Selecting Other... from the time signature's popup context menu displays a dialog box that lets you specify a custom time signature. Two text boxes let you type in the numbers for the upper and lower part of the time signature fraction. You can enter any integers you like into these boxes, for example 13/27 is a valid time signature in AudioMulch. Using unusual numbers in the denominator (lower number) is most useful when creating multiple patterns with beats with different relative durations. For example, two Drums contraptions might be set up with time signatures of 13/27 and 13/26, resulting in a complex but predictable relationship between rhythms in each.

Once a custom time signature has been created it will be displayed at the top of the popup list of time signatures so you can select it from any other time signature editor in AudioMulch. Custom time signatures are stored with the document, and only remain in the list while they are being used. Unused time signatures are discarded when the document is closed.

Grouping beats

It is possible to explicitly specify groupings of beats within a bar. For example 5/4 can be written as 2+3/4 or 3+2/4 as shown below. More complex groupings such as (3+2+2)+(3+2+2)+(2+2+3+2+2), the 25 pulse Bulgarian Sedi Donka, are also possible. AudioMulch indicates the groupings by drawing grid lines with different thicknesses.
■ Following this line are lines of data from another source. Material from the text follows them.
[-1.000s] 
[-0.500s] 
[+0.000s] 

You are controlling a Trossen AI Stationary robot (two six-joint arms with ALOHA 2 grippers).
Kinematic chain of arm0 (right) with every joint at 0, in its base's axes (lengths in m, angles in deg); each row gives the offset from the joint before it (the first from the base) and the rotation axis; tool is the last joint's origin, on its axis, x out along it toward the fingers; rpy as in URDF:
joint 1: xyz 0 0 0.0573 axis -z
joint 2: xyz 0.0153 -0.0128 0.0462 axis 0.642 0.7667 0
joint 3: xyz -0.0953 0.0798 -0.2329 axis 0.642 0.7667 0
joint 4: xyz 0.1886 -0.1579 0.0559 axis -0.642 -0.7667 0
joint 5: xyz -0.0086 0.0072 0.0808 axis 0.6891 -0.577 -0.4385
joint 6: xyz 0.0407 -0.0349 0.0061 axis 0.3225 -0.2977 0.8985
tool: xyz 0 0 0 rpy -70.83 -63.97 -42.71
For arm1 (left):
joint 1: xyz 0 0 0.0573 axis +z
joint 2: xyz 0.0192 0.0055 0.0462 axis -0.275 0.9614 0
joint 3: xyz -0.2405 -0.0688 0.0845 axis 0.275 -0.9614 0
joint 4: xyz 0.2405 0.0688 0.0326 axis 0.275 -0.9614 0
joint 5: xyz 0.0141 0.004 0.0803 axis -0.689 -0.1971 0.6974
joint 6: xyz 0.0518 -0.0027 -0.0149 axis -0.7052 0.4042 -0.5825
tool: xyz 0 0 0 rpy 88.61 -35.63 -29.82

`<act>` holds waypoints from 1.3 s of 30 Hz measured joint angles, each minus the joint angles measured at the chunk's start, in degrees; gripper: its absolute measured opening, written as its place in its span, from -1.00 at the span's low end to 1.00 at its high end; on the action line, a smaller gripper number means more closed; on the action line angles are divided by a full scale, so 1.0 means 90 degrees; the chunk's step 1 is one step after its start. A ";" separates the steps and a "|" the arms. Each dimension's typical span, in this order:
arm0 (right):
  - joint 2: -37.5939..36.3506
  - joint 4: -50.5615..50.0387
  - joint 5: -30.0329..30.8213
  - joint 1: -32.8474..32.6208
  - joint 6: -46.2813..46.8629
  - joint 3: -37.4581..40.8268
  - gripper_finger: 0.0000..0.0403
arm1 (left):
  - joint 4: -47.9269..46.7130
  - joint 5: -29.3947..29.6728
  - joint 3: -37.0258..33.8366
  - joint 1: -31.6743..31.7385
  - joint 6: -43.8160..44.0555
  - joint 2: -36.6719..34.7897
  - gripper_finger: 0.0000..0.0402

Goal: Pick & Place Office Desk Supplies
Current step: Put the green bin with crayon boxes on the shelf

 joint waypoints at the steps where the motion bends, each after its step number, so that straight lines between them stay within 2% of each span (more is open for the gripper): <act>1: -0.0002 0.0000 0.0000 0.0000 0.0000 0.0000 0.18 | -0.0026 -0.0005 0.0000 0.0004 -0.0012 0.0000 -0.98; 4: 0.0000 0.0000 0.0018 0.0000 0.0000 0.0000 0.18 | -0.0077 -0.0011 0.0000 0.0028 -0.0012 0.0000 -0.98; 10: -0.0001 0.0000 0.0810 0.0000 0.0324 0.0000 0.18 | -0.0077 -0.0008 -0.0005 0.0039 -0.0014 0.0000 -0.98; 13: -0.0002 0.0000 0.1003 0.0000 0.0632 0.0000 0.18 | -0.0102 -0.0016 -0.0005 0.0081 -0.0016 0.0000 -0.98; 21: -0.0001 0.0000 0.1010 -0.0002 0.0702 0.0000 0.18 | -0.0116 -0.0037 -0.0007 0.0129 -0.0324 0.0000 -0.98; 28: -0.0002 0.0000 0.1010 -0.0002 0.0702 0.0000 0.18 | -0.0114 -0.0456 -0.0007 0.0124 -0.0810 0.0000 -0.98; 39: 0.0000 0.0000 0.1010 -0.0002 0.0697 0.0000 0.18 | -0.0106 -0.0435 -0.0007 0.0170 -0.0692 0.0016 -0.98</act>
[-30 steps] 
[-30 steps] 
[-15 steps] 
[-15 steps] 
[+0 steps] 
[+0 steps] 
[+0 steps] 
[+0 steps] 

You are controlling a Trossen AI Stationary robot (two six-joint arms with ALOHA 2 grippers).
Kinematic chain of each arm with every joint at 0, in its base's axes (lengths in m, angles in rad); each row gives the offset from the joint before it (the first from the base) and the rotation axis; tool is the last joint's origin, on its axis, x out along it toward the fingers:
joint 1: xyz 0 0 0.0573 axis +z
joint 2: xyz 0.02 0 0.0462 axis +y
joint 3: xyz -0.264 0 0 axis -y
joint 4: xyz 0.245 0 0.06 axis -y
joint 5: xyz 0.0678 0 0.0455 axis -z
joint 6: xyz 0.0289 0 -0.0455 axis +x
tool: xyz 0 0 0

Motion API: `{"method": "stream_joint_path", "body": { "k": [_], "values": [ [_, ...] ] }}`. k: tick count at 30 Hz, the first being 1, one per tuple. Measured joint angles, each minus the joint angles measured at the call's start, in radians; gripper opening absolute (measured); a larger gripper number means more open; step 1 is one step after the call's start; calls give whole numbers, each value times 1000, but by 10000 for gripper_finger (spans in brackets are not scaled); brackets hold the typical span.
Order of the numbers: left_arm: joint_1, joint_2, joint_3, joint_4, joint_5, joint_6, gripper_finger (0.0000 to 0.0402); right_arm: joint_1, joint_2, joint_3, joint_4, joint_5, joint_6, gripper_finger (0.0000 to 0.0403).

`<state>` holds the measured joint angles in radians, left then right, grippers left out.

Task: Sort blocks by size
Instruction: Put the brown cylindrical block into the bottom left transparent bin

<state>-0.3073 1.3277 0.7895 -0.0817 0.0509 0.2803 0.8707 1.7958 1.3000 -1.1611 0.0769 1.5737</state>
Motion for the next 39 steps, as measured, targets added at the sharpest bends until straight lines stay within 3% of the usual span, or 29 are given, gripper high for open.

You can group beats by using a combination of plus signs + and brackets (). Nested groups are also possible, eg 2 + (1+3 + (2+1))/4

Fractional Denominators

AudioMulch also allows the lower number (the denominator) to be specified as a fraction of two integers. This provides another way to create patterns with the same number of beats but with different durations for each beat.

For example, bars of 4/(8/3) are 1.5 times longer than bars of 4/4. In 4/(8/3) the beat duration is 1/(8/3) which simplifies to 3/8, or, 1.5/4 (although the latter isn't a valid AudioMulch time signature).

Rhythmic Units

AudioMulch lets you specify some rhythmic quantities as multiples of a rhythmic unit. For example: granulator contraption quantization periods, delay times, and automation snap resolutions. The popup context menus for selecting rhythmic units present the standard options, usually fractions of a whole note. These fractions are equivalent to the fractions formed by the denominators (lower numbers) of time signatures, as described above. Triplets are indicated by the [3:2] ratio next to the fraction.

As with time signatures, you can specify custom rhythmic units by selecting Other... from the drop down list. When you select Other..., a dialog box is displayed which allows you to specify the rhythmic unit as a fraction optionally combined with a tuplet ratio.

The tuplet ratio X:Y (where X and Y are integers) means “X pulses take the time of Y pulses specified by the rhythmic unit fraction". Common examples are 3:2 (three in the time of two, or triplets) and 5:2 (five in the time of two, or quintuplets), but more complex relationships are possible.